Automotive Applications of Signal Processing

Introduction

Whilst a few decades ago cars were viewed as purely mechanical devices, today's new models contain increasingly sophisticated electrical devices. As this trend continues, there will be more and more signal processing going into the development of the vehicles of tomorrow.

Advanced signal processing techniques are already being used in several areas of the automotive industry, including, but not limited to:

* Engine control and monitoring -- e.g. detection of knock

* Parking assistance/Autonomous navigation -- sensors and systems to create environmental awareness and to assist the driver in entering a parking place

* Modern driver assistance systems -- radar sensors measure the environment and allow applications such as adaptive cruise control or lane change assistant

* Active safety -- systems that detect dangerous situations and can alert the driver to potential dangers and/or induce procedures to avoid or alleviate the crash

DOA Estimation for Automotive Radar

A radar array system can be used to determine the range, relative velocity and direction-of-arrival (DOA) of objects in a car environment. These measurements are required by modern driver assistance systems such as adaptive cruise control (ACC) or lane-change assistant (LCA).

We focus on the DOA estimation problem by means of phase differences, which are received at the array elements. In the mentioned applications, there are some special scenarios where conventional DOA estimation fails to resolve closely spaced targets and high-resolution methods become necessary. Often this corresponds to the occurance of specular multipath with the guard-rail.

High-resolution methods are generally computationally more demanding and thus may not be straightforwardly applicable for a system with real-time constraints. Clever selection strategies and computational simplifications are subject of current research.

Acoustic Imaging for Safety and Comfort Applications

The use of sensor arrays is investigated for 3D acoustic imaging applications such as autonomous navigation (e.g. robots) and safety applications (e.g. obstacle detection and classification for collision avoidance). The aim is to advance the rather simple approaches of existing sensors, e.g. simple range measurements, to create environmental awareness of mobile platforms such as a robot independent of lighting conditions and expensive hardware.

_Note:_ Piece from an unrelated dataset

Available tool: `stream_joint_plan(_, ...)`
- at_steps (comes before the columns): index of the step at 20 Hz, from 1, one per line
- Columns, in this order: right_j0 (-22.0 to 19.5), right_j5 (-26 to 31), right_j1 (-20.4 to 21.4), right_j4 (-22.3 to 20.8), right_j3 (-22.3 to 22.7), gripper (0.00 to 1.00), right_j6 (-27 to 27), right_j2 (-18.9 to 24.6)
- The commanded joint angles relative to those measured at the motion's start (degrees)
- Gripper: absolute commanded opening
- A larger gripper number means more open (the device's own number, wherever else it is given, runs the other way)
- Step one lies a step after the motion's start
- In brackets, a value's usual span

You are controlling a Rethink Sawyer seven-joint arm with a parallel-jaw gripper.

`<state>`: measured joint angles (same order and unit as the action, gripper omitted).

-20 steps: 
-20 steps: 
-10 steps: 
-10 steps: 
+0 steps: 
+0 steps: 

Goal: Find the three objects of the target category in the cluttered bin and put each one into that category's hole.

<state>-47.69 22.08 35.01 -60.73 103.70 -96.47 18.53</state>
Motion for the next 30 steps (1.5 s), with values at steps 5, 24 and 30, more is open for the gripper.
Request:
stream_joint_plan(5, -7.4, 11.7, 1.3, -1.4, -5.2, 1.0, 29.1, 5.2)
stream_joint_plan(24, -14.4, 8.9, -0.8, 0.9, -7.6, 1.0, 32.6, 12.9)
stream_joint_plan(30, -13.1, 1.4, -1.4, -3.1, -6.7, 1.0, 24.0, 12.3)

While acoustic arrays have been successfully used for imaging in medical, material or underwater sonar applications, their use in air is still limited due to physical restrictions, i.e. slow speed of propagation and high attenuation. However, for short-range applications such as autonomous navigation robots, they offer a cheap, reliable and low power alternative to optical or lidar/radar sensors while providing discrimination between close objects and background (in contrast to optical sensors). In this context, acoustic imaging can be viewed as a valuable sensor modality that may extend the capabilities of a system with relatively small effort. Additionally, acoustic imaging allows to detect the presence of persons in the environment based on relatively simple features from the acoustic images. To a limited extend, it is even possible to classify the posture of the human, e.g., whether he or she is standing or walking, already from single images.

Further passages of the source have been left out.